Among the amino acid sequences shown throughout the figures, those from A to D. 7. The microorganism is Escherichia coli >
A method according to claim 6. 8. A DNA strand whose bases are from C to D, from B to D, or from A to D among the base sequences shown in Figures 1 and 2;
The method according to any one of claims 6 to 7. 0 ”dl 7C77% rh 夛まProceedings Amendment May 20, 1985

Claims (1)

[Claims] 1. Biotechnological production ability of human elastase I, characterized by having a base sequence encoding a polypeptide having an amino acid sequence selected from the group consisting of (1) to (3) below. A DNA strand with (1) Of the amino acid sequences shown in Figures 1 and 2, those from C to D; (2) Among the amino acid sequences shown in Figures 1 and 2, those from B to D. (3) Among the amino acid sequences shown in FIGS. 1 and 2, those from A to D. 2. Of the base sequences that code for polypeptides shown in Figures 1 and 2, C to D
The DNA strand according to claim 1, which is from B to D, or from A to D. 3. Transformed with a plasmid containing a DNA strand having a base sequence encoding a polypeptide with an amino acid sequence selected from the group consisting of (1) to (3) below in a state in which the genetic information can be expressed.

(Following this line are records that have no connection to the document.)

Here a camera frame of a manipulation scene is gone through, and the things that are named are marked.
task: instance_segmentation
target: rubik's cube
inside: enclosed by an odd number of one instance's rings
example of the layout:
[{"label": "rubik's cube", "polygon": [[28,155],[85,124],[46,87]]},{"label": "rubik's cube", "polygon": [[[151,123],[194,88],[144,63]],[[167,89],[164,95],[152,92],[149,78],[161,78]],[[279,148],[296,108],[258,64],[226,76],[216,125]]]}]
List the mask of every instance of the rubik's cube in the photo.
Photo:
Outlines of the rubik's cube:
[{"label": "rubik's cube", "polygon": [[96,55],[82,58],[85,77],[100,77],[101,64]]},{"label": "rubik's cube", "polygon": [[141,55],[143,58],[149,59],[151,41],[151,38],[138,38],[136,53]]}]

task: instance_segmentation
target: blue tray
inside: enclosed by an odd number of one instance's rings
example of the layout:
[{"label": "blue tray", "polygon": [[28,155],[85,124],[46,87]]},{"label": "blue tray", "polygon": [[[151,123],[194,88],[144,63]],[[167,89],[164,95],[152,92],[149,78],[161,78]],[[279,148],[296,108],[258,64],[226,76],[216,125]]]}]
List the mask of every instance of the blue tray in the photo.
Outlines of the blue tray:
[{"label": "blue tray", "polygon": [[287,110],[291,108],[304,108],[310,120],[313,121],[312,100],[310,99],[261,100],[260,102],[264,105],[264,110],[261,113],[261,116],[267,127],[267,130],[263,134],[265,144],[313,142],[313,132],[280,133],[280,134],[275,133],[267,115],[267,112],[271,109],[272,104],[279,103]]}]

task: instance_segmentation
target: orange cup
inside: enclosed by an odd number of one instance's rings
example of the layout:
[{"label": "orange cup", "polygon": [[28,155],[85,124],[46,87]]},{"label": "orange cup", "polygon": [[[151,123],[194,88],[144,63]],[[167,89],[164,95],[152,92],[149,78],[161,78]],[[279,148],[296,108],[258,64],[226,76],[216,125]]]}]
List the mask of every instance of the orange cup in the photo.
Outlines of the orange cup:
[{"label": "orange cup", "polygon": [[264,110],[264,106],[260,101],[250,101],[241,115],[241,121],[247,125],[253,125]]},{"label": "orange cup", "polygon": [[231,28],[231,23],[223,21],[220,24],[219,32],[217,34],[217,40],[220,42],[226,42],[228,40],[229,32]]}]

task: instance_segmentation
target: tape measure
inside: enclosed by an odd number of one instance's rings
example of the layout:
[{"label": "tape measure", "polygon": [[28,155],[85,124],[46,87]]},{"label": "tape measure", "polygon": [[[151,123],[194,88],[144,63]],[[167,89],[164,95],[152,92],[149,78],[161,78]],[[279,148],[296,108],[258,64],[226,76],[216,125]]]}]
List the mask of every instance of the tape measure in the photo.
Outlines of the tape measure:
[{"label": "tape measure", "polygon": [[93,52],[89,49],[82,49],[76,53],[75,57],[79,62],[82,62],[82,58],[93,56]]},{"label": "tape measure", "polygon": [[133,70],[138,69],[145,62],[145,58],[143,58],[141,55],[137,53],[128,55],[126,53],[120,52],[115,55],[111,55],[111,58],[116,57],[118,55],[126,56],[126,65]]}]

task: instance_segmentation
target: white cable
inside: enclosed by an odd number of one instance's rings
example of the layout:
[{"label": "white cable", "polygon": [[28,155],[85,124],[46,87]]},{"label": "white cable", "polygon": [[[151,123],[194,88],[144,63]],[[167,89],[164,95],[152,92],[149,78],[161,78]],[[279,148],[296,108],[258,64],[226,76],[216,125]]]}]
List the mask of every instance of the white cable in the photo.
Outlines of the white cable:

A microorganism capable of producing human elastase I, characterized by: (1) Of the amino acid sequences shown in Figures 1 and 2, those from C to D; (2) Among the amino acid sequences shown in Figures 1 and 2, those from B to D. (3) Among the amino acid sequences shown in FIGS. 1 and 2, those from A to D. 4. The microorganism according to claim 3, wherein the microorganism is Escherichia coli. 5. The DNA strand has the base sequence from C to D among the base sequences shown in Figures 1 and 2,
The microorganism according to any one of claims 3 to 4, which is a microorganism from B to D or from A to D. 6. Prepare a DNA strand having a base sequence encoding a polypeptide having an amino acid sequence selected from the group consisting of (1) to (3) below, and transform this DNA strand into a state in which its genetic information can be expressed. 1. A human elastase I organism characterized by producing human elastase I in a culture by subjecting it to a process consisting of creating a plasmid containing the plasmid, transforming a microorganism with this plasmid, and culturing the resulting transformant. Engineering manufacturing methods. (1) Of the amino acid sequences shown in Figures 1 and 2, those from C to D; (2) Among the amino acid sequences shown in Figures 1 and 2, those from B to D. (3) Among the amino acid sequences shown in FIGS. 1 and 2, those from A to D. 7. The method according to claim 6, wherein the microorganism is Escherichia coli. 8. The DNA strand has the base sequence from C to D among the bases shown in Figures 1 and 2,
8. A method according to any one of claims 6 to 7, wherein the method is from B to D or from A to D.